Although abstract constructivist art was evidently identified with upper social classes—particularly from the more enlightened and influential realms of culture and high finances—its playfulness and contrasting palette also held a certain fascination for more popular sectors of society, who, without fully grasping the concepts associated with this kind of art, did identify with its forms and colour, and also its novelty and modernism. Geometric abstraction was an innovative proposal that contrasted with the figurative art of the period, which was closely allied to Social Realism and more in tune with the ideas of Mexican Muralism, whose direct link with traditional arts and crafts forged a greater identification among less favoured and progressive sectors. And so, many of the social and political tensions in Venezuela during the so-called democratic period (1958-1999) were, in one way or another, reflected in the confrontation between the diametrically opposed artistic notions of figuration and geometric abstraction.

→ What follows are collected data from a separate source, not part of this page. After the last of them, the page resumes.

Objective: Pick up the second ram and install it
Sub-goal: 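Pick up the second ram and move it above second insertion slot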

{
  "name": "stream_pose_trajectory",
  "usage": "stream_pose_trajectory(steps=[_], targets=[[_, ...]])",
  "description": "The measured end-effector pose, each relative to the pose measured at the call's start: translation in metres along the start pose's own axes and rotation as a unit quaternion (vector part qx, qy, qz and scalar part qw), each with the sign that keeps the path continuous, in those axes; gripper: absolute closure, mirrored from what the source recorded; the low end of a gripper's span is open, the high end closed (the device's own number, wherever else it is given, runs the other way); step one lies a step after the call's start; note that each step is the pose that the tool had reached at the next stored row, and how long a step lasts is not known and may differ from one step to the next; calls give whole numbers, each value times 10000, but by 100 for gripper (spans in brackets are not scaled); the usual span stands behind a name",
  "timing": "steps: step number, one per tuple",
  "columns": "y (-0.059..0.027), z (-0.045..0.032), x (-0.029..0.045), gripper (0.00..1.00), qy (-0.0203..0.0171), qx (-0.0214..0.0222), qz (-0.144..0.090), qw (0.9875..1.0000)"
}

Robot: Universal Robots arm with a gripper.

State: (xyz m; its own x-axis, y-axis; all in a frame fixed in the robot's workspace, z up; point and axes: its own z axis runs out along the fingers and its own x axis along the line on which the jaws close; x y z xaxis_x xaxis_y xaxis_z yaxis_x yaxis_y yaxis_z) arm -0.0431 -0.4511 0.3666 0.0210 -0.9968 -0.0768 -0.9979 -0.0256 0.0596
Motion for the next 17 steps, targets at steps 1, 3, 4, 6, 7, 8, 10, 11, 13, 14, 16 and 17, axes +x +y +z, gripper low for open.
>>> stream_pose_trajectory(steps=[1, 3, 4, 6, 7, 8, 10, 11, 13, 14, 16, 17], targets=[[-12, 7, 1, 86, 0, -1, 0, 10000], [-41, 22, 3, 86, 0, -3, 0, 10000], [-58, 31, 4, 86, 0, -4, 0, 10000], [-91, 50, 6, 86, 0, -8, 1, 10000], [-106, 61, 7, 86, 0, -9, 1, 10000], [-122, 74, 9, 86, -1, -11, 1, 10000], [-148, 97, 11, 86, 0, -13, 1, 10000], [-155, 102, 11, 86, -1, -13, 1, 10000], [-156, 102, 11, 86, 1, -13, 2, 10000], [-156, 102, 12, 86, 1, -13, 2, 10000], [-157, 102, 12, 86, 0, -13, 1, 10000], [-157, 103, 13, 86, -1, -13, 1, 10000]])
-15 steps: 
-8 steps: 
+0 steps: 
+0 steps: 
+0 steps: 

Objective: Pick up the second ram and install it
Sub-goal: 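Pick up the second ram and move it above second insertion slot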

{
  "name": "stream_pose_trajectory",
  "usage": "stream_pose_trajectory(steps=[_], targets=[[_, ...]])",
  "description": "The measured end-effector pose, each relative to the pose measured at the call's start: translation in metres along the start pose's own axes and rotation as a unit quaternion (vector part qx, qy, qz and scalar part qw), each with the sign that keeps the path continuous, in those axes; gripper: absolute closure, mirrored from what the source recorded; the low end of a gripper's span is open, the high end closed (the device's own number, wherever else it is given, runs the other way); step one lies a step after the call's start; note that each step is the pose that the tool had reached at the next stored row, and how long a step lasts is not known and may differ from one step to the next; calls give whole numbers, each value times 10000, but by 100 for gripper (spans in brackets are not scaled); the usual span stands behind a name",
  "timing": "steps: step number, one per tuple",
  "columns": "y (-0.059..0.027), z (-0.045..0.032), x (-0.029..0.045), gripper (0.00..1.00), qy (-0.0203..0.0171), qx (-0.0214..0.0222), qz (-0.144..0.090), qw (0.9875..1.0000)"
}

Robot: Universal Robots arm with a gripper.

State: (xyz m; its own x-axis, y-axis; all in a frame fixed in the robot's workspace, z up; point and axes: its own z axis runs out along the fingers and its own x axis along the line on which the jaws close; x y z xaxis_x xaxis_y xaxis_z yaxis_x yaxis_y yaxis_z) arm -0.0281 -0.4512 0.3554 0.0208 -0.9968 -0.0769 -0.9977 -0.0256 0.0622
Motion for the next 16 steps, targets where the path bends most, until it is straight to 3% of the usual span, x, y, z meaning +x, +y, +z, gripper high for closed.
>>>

From the early-sixties up until the late-nineties, kinetic art, generally ascribed within geometric abstraction, was sanctioned as the country’s “official” type of art and was used in many of the most emblematic public buildings and monuments of the period. It was developed within Venezuela in parallel with a perverse clientelist system between political parties and broader society. A system that ostensibly wished to build a fair and democratic society, based on economic development and universal access to education and healthcare. However, the proposal was fraught with internal contradictions and unresolved historical tensions beneath the surface that slowly eroded the very structure of the State and Venezuelan society.

Finally, during the nineties, the growing level of corruption —rooted in the seventies’ oil boom— proved to be the death knell for the democratic system of alternating political parties, and the nineties saw the rise of disruptive discourses, like the movement led by Hugo Chávez, based on a series of ideas imbued with militarist sentiments and accompanied by fiery rhetoric that stoked racial hatred.

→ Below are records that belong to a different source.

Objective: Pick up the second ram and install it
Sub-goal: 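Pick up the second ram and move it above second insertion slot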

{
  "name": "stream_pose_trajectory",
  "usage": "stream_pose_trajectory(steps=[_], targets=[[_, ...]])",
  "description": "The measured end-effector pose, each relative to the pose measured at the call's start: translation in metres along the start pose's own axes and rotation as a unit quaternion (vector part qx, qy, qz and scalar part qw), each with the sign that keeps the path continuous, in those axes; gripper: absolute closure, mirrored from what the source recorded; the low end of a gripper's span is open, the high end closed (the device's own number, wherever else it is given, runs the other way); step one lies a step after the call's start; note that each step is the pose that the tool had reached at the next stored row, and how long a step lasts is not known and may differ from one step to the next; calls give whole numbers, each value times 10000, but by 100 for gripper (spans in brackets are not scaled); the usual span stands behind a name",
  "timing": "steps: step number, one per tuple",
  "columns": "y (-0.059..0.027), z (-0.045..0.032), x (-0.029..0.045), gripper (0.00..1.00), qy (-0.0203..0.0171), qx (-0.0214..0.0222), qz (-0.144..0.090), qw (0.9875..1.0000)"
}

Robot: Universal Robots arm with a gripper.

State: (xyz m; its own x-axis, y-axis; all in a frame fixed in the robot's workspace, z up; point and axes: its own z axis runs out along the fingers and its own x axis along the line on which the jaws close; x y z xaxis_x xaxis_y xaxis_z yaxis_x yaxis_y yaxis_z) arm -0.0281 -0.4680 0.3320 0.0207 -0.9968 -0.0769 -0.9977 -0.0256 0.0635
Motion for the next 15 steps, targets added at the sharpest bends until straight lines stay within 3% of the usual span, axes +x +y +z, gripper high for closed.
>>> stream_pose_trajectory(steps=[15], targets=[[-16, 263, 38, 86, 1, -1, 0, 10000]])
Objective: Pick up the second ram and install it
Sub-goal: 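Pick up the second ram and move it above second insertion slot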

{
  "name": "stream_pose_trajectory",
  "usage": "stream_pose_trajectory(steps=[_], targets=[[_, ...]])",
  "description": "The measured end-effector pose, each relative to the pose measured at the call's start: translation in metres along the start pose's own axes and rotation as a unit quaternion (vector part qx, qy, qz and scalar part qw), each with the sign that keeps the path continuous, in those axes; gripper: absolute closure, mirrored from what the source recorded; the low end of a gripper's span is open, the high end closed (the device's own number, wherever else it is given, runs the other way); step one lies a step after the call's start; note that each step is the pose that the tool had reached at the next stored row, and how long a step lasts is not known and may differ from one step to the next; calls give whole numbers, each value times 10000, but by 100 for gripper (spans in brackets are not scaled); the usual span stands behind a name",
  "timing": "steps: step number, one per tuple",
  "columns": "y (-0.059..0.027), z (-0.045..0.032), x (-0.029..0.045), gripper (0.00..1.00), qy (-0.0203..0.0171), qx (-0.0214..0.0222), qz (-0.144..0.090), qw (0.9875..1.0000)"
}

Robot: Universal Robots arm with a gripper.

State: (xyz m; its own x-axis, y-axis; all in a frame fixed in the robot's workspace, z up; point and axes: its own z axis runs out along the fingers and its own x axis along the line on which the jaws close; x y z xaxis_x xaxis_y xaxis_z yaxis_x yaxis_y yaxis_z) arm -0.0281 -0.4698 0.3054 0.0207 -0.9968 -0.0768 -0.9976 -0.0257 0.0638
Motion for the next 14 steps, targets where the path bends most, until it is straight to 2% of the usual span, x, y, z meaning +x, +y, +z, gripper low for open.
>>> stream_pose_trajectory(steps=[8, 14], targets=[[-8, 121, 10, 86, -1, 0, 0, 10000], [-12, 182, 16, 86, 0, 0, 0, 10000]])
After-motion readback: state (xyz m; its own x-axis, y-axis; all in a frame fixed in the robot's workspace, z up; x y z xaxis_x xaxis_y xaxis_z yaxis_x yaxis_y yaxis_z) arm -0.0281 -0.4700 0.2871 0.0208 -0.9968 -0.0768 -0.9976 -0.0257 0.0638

During the early years of Chávez’s government, many public kinetic artworks were abandoned and often destroyed because they were closely associated with democratic discourses and values. Having said that, in recent years and often as a result of social pressure, some iconic works have been recovered and restored.

Today the public art that proliferates thanks to the resources of the Venezuelan “petro-state” is generally figurative, collectivist and its main virtue is to represent the ideology and agenda of an authoritarian regime. This public art is used as a tool for ideological indoctrination and embodies the political and social aspirations of the current regime in a confusing amalgam of decontextualized fragments of nationalistic history that whets racial confrontation. An “official” art that awakens ghosts and tensions lying beneath the surface of the collective subconscious of Venezuelans which have gone unresolved for a long time.

And so, public art, whether geometric abstract or figurative, is a silent witness of—physical and imaginary—spaces which have been conquered, supplanted or abandoned by political powerholders.